▶ [What you have to do]:
Each time a line of the listing holds "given", copy that line.

··· Provided data ···

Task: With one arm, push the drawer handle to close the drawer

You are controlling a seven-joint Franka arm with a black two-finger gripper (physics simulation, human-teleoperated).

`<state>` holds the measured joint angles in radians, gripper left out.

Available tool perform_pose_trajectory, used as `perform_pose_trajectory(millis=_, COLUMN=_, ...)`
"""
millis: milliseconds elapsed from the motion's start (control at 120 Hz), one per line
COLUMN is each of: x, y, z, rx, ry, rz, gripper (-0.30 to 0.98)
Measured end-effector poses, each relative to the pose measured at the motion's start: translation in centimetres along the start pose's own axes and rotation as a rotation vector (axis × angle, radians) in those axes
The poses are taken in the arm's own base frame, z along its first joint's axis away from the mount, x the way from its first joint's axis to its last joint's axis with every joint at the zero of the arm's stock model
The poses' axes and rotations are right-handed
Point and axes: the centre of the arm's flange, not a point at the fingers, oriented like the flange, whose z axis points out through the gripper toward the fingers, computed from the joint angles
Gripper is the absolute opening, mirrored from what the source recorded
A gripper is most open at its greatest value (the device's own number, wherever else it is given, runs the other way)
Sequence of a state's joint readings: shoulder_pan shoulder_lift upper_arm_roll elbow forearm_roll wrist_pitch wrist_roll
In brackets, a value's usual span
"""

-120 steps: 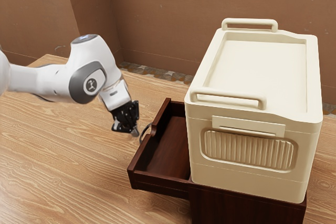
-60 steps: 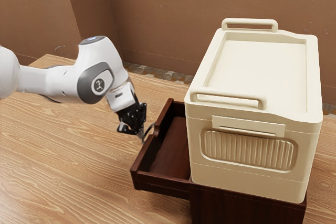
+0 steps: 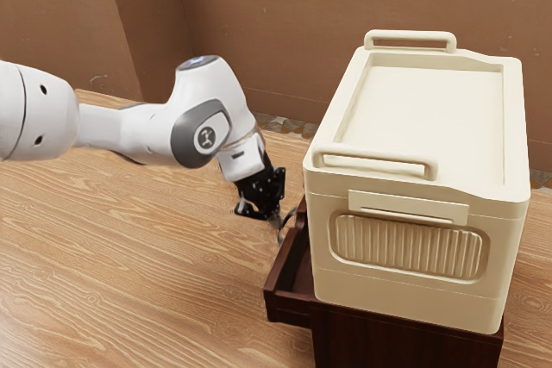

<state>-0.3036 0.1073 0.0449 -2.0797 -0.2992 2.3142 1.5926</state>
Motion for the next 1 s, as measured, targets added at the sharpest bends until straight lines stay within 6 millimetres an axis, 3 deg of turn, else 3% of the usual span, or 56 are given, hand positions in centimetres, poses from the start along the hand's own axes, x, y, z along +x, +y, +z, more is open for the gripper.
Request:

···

▶ [Answer for the task]:
A gripper is most open at its greatest value (the device's own number, wherever else it is given, runs the other way)
Motion for the next 1 s, as measured, targets added at the sharpest bends until straight lines stay within 6 millimetres an axis, 3 deg of turn, else 3% of the usual span, or 56 are given, hand positions in centimetres, poses from the start along the hand's own axes, x, y, z along +x, +y, +z, more is open for the gripper.

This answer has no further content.